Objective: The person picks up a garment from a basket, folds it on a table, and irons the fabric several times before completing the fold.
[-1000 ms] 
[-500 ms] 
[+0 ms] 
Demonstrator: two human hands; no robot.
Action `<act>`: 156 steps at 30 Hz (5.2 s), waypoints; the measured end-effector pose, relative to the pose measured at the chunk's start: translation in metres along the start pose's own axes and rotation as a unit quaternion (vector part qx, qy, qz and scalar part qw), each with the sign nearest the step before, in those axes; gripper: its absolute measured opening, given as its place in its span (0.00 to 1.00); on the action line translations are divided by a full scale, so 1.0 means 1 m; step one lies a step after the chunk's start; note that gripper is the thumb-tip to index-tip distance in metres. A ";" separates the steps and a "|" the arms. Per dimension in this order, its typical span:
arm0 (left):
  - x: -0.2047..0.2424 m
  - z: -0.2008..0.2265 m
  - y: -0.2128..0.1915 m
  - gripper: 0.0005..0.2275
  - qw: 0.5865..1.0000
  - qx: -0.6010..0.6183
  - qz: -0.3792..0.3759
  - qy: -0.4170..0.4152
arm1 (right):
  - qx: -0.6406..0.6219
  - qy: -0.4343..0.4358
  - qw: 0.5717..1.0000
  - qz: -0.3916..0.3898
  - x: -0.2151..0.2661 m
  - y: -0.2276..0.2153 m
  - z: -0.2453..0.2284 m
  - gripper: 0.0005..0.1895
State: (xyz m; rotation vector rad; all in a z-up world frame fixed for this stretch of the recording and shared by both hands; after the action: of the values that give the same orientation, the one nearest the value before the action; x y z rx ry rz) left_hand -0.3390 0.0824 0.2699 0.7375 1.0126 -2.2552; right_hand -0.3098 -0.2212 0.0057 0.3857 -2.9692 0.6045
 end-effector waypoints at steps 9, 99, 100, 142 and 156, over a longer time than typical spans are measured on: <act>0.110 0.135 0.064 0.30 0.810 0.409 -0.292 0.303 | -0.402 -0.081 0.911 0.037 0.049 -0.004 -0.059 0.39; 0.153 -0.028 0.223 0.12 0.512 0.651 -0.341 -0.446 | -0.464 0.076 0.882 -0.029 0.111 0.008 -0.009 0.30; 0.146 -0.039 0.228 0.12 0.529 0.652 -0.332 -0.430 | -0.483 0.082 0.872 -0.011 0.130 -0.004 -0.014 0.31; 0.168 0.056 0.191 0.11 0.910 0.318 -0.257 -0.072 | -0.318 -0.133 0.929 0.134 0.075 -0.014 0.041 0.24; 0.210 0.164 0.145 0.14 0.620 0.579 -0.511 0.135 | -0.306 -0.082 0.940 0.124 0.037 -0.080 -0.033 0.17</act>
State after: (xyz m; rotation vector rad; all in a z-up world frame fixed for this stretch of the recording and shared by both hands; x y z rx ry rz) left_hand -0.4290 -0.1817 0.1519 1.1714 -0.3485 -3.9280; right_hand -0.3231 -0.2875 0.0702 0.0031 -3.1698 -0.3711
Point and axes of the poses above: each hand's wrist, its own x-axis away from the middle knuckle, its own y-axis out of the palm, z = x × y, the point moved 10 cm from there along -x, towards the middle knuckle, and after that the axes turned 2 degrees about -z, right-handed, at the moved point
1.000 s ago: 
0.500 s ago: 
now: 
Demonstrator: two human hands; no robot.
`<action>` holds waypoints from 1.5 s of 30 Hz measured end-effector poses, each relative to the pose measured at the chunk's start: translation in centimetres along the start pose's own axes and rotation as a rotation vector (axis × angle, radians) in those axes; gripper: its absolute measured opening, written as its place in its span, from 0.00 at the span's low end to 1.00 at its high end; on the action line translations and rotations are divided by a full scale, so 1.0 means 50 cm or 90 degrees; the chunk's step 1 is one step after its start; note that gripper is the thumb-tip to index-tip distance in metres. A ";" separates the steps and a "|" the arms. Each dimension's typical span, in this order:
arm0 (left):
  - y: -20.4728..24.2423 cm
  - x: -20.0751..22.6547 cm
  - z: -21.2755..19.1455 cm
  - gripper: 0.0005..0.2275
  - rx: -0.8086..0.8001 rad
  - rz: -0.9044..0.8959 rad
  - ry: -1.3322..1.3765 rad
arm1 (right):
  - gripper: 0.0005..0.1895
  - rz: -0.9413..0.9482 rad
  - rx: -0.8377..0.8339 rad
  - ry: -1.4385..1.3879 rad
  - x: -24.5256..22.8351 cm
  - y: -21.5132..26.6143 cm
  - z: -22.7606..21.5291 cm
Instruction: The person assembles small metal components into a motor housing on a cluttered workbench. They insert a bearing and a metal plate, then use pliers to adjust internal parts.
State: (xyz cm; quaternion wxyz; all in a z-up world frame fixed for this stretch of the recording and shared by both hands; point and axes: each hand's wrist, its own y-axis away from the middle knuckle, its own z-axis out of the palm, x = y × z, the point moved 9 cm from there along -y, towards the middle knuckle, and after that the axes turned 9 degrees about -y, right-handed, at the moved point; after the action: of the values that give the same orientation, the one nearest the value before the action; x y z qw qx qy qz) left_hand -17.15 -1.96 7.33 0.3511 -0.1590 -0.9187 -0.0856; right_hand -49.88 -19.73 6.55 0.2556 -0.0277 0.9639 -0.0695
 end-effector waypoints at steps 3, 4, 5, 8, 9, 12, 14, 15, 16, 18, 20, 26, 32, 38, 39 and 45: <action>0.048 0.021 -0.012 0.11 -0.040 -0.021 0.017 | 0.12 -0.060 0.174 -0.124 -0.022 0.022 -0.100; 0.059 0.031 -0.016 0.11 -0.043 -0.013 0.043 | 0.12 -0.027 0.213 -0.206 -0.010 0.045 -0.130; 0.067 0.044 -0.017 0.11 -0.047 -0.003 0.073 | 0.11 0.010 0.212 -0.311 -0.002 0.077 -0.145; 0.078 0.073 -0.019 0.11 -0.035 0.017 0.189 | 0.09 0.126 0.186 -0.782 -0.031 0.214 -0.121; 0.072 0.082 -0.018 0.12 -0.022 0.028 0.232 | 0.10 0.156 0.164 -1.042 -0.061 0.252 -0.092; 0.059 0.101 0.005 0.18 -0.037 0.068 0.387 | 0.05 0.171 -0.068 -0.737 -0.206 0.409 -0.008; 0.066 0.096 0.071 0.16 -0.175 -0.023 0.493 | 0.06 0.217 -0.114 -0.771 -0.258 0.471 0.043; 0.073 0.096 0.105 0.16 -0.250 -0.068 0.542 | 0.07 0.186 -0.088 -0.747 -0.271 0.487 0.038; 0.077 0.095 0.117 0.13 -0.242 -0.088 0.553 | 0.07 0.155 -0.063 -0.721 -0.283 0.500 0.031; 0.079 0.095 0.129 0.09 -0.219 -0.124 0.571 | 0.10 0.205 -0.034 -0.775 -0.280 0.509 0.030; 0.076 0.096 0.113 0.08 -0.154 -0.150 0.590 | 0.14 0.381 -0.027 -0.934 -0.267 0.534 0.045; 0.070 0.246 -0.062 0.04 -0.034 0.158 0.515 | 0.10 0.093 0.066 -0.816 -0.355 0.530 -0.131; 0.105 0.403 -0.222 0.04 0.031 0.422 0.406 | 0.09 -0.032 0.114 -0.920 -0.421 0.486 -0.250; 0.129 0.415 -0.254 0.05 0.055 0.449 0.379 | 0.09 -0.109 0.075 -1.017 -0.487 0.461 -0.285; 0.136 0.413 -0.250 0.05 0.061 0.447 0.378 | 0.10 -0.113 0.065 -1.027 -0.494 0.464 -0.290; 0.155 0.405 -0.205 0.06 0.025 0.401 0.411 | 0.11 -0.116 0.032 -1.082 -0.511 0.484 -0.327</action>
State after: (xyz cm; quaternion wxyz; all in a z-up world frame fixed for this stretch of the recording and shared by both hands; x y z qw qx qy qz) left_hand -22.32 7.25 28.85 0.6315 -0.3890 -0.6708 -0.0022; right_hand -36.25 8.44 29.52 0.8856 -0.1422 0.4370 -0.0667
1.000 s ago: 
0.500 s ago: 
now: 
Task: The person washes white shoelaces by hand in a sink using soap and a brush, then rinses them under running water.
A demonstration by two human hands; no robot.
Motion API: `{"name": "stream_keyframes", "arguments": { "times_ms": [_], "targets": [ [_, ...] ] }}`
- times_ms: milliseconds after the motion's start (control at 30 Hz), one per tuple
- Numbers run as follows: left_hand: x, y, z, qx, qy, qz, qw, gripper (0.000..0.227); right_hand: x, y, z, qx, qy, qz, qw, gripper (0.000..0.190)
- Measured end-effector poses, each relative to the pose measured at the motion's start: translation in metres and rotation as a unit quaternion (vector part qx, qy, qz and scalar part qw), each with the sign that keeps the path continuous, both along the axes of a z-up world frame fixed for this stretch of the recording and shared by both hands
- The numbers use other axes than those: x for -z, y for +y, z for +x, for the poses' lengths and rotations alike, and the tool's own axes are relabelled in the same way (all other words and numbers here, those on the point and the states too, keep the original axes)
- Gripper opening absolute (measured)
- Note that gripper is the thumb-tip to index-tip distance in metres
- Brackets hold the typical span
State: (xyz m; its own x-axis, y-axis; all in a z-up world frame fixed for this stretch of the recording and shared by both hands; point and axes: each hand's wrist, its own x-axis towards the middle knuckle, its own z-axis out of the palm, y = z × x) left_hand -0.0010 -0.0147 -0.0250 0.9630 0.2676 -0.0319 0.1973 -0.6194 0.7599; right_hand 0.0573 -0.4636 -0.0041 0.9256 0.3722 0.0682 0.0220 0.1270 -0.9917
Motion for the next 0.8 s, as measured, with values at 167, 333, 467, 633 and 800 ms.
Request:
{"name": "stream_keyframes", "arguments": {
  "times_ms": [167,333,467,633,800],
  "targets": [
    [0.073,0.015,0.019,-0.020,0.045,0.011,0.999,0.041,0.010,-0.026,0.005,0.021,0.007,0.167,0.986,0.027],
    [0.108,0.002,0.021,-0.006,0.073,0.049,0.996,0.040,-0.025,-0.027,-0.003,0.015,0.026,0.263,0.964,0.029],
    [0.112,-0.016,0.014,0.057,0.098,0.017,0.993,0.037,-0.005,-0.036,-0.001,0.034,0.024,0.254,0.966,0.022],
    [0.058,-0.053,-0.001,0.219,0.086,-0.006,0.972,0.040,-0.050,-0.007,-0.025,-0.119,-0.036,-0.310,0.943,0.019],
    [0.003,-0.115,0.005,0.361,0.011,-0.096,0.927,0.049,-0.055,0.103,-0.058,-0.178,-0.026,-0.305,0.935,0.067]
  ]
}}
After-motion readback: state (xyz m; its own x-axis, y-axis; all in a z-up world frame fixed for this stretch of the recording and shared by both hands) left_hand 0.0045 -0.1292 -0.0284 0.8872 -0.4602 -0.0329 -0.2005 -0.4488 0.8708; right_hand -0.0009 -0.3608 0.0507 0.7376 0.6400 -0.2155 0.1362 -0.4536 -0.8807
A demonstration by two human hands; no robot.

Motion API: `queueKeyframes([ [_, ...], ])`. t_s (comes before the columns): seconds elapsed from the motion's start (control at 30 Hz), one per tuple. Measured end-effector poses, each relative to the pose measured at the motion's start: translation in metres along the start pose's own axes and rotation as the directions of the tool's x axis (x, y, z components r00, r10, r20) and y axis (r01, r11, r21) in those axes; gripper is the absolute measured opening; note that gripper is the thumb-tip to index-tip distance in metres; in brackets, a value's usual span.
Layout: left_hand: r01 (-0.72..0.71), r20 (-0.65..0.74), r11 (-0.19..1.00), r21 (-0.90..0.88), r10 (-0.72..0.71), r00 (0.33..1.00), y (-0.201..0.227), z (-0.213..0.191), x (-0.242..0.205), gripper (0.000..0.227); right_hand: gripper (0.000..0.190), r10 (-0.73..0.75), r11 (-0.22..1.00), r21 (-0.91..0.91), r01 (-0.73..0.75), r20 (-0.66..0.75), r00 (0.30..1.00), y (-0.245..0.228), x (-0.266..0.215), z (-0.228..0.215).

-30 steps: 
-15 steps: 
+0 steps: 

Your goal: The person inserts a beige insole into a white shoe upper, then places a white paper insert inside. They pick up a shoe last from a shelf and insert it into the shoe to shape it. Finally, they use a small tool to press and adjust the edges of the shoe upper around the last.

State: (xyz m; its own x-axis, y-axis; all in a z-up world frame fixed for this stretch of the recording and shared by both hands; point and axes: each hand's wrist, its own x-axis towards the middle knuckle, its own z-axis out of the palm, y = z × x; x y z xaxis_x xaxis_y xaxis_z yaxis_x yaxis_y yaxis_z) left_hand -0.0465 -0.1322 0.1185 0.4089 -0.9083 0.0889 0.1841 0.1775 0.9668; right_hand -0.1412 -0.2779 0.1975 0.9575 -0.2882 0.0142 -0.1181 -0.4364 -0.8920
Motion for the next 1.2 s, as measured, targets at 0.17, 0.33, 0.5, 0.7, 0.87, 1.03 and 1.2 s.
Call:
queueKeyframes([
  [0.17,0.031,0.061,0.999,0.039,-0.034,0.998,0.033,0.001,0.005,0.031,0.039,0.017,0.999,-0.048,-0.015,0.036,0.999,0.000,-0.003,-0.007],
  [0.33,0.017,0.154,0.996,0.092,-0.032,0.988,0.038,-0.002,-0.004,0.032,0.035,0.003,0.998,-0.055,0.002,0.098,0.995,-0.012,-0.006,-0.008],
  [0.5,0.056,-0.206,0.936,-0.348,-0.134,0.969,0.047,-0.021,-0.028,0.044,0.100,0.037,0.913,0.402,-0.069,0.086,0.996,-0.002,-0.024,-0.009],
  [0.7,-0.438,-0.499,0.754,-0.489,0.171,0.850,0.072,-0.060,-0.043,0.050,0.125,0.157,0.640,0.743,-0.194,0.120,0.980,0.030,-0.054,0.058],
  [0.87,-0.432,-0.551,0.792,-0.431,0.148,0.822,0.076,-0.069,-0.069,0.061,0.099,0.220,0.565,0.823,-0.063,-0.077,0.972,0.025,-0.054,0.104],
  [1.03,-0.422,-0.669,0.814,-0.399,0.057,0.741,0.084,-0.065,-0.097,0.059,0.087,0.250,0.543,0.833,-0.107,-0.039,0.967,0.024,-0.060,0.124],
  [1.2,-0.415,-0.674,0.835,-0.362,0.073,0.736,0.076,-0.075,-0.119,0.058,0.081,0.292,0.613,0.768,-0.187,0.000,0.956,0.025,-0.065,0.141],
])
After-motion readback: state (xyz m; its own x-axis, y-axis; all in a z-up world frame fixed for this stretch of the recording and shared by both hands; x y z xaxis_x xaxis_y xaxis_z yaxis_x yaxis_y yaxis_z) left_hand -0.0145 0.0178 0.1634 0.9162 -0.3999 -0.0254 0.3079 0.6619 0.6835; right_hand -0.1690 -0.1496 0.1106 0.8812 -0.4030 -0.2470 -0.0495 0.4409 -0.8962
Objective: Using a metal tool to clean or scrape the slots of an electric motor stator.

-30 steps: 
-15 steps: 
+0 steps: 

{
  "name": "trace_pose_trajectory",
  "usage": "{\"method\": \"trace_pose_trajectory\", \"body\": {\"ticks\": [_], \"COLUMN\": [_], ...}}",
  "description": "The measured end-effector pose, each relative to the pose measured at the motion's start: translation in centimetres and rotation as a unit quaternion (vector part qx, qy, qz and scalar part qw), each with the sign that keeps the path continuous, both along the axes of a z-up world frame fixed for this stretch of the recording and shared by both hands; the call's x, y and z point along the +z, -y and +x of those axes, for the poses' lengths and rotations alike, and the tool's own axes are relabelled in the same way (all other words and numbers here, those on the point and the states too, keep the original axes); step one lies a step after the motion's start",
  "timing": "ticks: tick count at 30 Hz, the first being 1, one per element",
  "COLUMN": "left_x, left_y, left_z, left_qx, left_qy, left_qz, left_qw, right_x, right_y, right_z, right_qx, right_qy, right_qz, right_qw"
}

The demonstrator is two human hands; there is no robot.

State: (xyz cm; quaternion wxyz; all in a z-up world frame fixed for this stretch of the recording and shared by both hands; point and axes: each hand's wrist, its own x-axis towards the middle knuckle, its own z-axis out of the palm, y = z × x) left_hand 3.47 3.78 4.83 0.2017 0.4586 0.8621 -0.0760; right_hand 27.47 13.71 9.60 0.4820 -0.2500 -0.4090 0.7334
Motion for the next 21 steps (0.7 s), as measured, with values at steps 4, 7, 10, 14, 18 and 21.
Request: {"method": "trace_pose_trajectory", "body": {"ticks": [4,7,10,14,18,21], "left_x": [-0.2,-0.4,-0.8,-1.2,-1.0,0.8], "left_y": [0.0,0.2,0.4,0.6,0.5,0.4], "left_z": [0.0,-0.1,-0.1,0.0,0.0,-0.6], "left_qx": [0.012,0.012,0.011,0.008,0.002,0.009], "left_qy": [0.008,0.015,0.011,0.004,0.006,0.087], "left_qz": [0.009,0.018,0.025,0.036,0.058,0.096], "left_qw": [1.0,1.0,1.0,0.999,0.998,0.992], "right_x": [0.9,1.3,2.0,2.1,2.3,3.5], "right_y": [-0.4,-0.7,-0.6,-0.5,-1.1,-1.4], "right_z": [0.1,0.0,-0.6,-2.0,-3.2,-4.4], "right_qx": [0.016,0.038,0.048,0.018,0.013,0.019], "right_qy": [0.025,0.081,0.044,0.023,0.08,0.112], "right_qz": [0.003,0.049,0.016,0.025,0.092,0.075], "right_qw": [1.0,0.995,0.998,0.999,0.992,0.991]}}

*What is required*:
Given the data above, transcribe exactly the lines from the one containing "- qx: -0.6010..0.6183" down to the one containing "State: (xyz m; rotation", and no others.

*Result*:
  - qx: -0.6010..0.6183
  - qz: -0.3792..0.3759
  - qy: -0.4170..0.4152
arm1 (right):
  - qx: -0.6406..0.6219
  - qy: -0.4343..0.4358
  - qw: 0.5717..1.0000
  - qz: -0.3916..0.3898
  - x: -0.2151..0.2661 m
  - y: -0.2276..0.2153 m
  - z: -0.2453..0.2284 m
  - gripper: 0.0005..0.1895
State: (xyz m; rotation vector rad; all in a z-up world frame fixed for this stretch of the recording and shared by both hands; after the action: of the values that give the same orientation, the one nearest the value before the action; x y z rx ry rz) left_hand -0.3390 0.0824 0.2699 0.7375 1.0126 -2.2552; right_hand -0.3098 -0.2212 0.0057 0.3857 -2.9692 0.6045

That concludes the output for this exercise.